▶ _WORK TASK_
Repeat these records exactly, pictures excluded.

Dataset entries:
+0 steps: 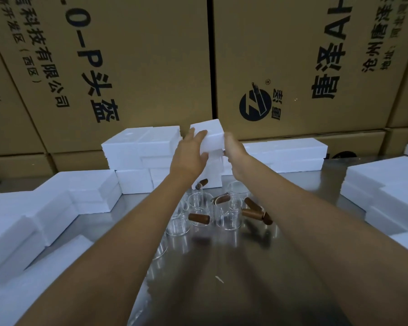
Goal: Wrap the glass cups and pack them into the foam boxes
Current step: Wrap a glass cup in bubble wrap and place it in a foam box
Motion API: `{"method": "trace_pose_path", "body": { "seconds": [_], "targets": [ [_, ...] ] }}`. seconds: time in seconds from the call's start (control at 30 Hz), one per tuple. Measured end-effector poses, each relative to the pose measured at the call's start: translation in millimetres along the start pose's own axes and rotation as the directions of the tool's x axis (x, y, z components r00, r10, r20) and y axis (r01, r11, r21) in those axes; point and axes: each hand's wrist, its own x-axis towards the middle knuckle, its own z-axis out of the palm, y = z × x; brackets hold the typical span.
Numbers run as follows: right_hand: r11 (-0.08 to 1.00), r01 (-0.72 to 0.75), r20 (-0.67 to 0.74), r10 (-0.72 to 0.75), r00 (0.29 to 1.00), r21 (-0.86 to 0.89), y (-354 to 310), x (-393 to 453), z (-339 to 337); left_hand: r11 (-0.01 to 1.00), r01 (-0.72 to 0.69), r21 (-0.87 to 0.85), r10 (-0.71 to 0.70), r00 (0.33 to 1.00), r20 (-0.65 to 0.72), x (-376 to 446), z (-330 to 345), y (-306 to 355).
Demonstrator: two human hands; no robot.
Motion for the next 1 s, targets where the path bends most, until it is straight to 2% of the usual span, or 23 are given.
{"method": "trace_pose_path", "body": {
  "seconds": [0.17, 0.43, 0.57, 0.63, 0.73, 0.77, 0.83, 0.93, 1.0],
  "targets": [
    [1.000, 0.020, 0.026, -0.021, 0.999, 0.021, -15.7, -25.5, -6.3, 0.977, 0.082, -0.197, -0.090, 0.995, -0.034, -11.4, -14.1, 18.3],
    [0.991, 0.065, 0.114, -0.079, 0.990, 0.118, -32.5, -102.6, -30.8, 0.969, -0.004, -0.248, -0.036, 0.987, -0.155, -70.1, -68.6, 66.6],
    [0.958, 0.026, 0.138, -0.069, 0.988, 0.286, -22.6, -161.8, -53.0, 0.918, -0.049, -0.394, -0.014, 0.988, -0.155, -135.2, -89.9, 97.3],
    [0.933, 0.001, 0.114, -0.045, 0.992, 0.360, -12.6, -191.3, -68.3, 0.841, -0.036, -0.540, -0.077, 0.980, -0.185, -168.9, -101.5, 104.5],
    [0.942, -0.077, 0.144, 0.031, 0.989, 0.326, 10.8, -232.8, -100.2, 0.694, 0.063, -0.718, -0.323, 0.917, -0.232, -215.9, -117.5, 95.3],
    [0.955, -0.098, 0.187, 0.046, 0.981, 0.280, 20.9, -246.1, -111.2, 0.646, 0.118, -0.754, -0.398, 0.895, -0.201, -231.5, -121.2, 87.6],
    [0.975, -0.124, 0.272, 0.071, 0.960, 0.182, 44.5, -270.4, -131.1, 0.535, 0.255, -0.806, -0.482, 0.875, -0.043, -262.9, -123.5, 73.9],
    [0.984, -0.172, 0.363, 0.145, 0.920, 0.044, 77.8, -299.9, -147.5, 0.343, 0.437, -0.832, -0.487, 0.840, 0.240, -301.1, -117.1, 74.3],
    [0.981, -0.188, 0.338, 0.194, 0.921, -0.051, 95.0, -313.6, -148.1, 0.357, 0.492, -0.794, -0.439, 0.838, 0.323, -321.3, -110.9, 81.2]
  ]
}}
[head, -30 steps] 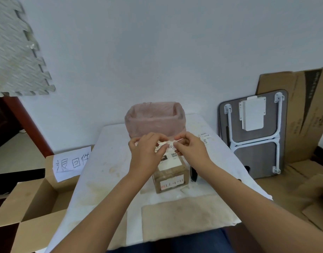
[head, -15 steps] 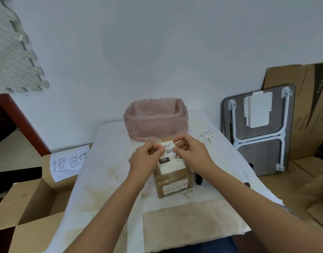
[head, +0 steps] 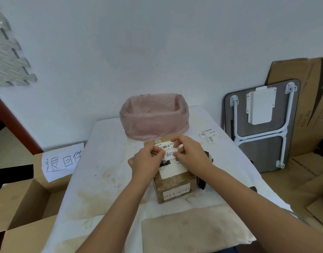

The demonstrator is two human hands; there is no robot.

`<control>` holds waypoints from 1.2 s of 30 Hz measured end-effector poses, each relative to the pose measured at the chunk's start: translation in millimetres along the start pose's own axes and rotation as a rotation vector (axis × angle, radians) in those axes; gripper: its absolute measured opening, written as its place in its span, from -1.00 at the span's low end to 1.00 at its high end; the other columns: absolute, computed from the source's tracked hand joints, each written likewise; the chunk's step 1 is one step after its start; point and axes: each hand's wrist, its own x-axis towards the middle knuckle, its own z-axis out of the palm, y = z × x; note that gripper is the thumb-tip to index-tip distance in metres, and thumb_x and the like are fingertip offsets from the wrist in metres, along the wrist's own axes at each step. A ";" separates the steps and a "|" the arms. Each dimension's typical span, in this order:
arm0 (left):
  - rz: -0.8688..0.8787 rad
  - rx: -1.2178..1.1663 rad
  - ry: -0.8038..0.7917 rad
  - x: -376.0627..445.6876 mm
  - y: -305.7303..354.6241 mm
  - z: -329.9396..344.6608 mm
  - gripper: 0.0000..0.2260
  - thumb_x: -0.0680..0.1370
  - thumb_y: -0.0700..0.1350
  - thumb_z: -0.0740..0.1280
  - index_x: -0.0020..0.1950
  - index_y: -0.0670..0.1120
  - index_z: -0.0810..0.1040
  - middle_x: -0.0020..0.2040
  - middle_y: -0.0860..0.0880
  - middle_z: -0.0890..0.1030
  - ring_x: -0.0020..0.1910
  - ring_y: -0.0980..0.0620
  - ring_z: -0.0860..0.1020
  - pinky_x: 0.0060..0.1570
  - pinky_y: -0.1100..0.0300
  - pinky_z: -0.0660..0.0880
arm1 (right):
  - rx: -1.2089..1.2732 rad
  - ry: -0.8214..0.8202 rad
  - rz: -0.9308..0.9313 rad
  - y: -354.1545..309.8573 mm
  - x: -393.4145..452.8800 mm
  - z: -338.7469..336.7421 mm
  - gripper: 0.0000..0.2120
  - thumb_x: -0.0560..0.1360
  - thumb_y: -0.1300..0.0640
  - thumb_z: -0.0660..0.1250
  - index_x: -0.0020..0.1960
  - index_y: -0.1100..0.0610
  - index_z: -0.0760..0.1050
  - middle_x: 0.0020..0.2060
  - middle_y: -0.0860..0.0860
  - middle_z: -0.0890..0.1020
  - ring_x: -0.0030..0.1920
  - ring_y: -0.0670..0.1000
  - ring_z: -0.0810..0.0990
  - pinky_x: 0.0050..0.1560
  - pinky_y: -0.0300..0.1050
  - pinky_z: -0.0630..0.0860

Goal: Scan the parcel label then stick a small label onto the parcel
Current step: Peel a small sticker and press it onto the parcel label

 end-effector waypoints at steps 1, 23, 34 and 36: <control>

▶ _ANSWER TO THIS EXERCISE_
+0 steps: 
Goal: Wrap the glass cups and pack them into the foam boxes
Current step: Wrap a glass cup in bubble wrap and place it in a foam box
Motion API: `{"method": "trace_pose_path", "body": { "seconds": [_], "targets": [ [_, ...] ] }}`. seconds: time in seconds from the call's start (control at 30 Hz), one per tuple. Measured end-effector poses, each relative to the pose measured at the call's start: translation in millimetres along the start pose's own axes and rotation as the directions of the tool's x axis (x, y, z components r00, r10, r20) and y axis (r01, r11, r21) in those axes; point and axes: each hand's wrist, its own x-axis towards the middle knuckle, its own z-axis out of the palm, y = z × x; brackets hold the typical span.
Numbers run as follows: right_hand: r11 (-0.08 to 1.00), r01 (-0.72 to 0.75), r20 (-0.67 to 0.74), r10 (-0.72 to 0.75), r00 (0.29 to 1.00), r21 (-0.86 to 0.89), y (-354 to 310), x (-393 to 453), z (-339 to 337); left_hand: r11 (-0.01 to 1.00), r01 (-0.72 to 0.69), r21 (-0.87 to 0.85), r10 (-0.71 to 0.70), r00 (0.33 to 1.00), r20 (-0.65 to 0.72), x (-376 to 446), z (-330 to 345), y (-306 to 355).
Demonstrator: two human hands; no robot.
Motion for the next 1 s, targets where the path bends most, until it is straight to 2% of the usual span, or 23 are given.
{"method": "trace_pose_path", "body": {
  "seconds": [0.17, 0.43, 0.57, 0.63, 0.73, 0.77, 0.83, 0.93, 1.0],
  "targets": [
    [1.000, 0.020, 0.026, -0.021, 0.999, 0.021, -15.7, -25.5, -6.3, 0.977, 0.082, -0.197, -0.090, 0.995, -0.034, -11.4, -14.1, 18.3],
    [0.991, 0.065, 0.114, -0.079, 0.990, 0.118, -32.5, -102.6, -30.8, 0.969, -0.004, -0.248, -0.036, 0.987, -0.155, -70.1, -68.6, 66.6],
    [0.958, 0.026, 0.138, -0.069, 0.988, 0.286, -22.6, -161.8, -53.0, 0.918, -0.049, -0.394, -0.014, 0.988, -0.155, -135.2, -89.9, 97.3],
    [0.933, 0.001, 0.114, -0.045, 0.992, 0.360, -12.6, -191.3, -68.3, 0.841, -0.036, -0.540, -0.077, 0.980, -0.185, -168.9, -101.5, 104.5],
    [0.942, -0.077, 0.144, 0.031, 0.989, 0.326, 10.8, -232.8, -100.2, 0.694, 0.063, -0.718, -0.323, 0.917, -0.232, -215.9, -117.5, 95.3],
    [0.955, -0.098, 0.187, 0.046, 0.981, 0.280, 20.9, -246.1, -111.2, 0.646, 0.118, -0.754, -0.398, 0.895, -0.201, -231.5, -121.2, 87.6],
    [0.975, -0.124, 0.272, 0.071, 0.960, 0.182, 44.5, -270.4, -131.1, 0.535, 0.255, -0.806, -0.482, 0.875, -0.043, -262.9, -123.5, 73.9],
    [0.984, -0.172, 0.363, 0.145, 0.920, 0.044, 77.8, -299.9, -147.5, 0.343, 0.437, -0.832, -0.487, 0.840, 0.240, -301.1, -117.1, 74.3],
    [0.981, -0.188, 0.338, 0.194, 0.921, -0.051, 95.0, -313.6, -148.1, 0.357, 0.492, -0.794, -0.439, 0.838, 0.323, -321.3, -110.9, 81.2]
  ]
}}
[head, -30 steps] 
[head, -15 steps] 
[head, +0 steps] 

The demonstrator is two human hands; there is no robot.

`<control>` holds waypoints from 1.2 s of 30 Hz measured end-effector poses, each relative to the pose measured at the chunk's start: translation in millimetres along the start pose's own axes and rotation as a rotation vector (axis × angle, radians) in those axes; gripper: its absolute measured opening, written as its place in its span, from -1.00 at the span's low end to 1.00 at its high end; the other columns: absolute, computed from the source's tracked hand joints, each written likewise; the chunk's step 1 is one step after its start; point and axes: each hand's wrist, its own x-axis towards the middle knuckle, its own z-axis out of the palm, y = z × x; note that gripper is the thumb-tip to index-tip distance in metres, and thumb_x and the like are fingertip offsets from the wrist in metres, along the wrist's own axes at each step. A ";" separates the steps and a "|" the arms. Each dimension's typical span, in this order:
arm0 (left):
  - rz: -0.8688..0.8787 rad
  - rx: -1.2178..1.1663 rad
  - ry: -0.8038..0.7917 rad
  - x: -376.0627..445.6876 mm
  - y: -305.7303..354.6241 mm
  - z: -329.9396..344.6608 mm
  - gripper: 0.0000..0.2260
  - thumb_x: -0.0680..0.1370
  - thumb_y: -0.0700..0.1350
  - thumb_z: -0.0740..0.1280
  - index_x: -0.0020..0.1950
  - index_y: -0.0670..0.1120
  - index_z: -0.0810..0.1040
  - middle_x: -0.0020..0.2040
  - middle_y: -0.0860..0.0880
  - middle_z: -0.0890..0.1030
  - ring_x: -0.0020..0.1910
  - ring_y: -0.0980..0.0620
  - ring_z: -0.0860..0.1020
  - pinky_x: 0.0060..0.1570
  - pinky_y: -0.1100..0.0300
  - pinky_z: -0.0660..0.0880
arm1 (right):
  - rx: -1.2089..1.2732 rad
  - ry: -0.8214..0.8202 rad
  - rz: -0.9308..0.9313 rad
  - y: -354.1545..309.8573 mm
  - x: -393.4145..452.8800 mm
  - z: -338.7469..336.7421 mm
  - gripper: 0.0000..0.2120
  - thumb_x: -0.0560..0.1360
  - thumb_y: -0.1300..0.0640
  - thumb_z: -0.0660..0.1250
  - index_x: -0.0020..0.1960
  - index_y: -0.1100..0.0610
  - index_z: -0.0760..0.1050
  - middle_x: 0.0020..0.2060
  - middle_y: -0.0860..0.0860
  - middle_z: -0.0890..0.1020
  - ring_x: -0.0030..0.1920
  - ring_y: -0.0670..0.1000
  - ring_z: -0.0810..0.0990
  - pinky_x: 0.0050..0.1560
  - pinky_y: -0.0300..0.1050
  - pinky_z: -0.0630..0.0860

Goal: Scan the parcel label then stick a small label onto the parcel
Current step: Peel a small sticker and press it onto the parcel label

 end-effector waypoints at steps 1, 23, 34 and 36: <control>

The complete answer has now been given.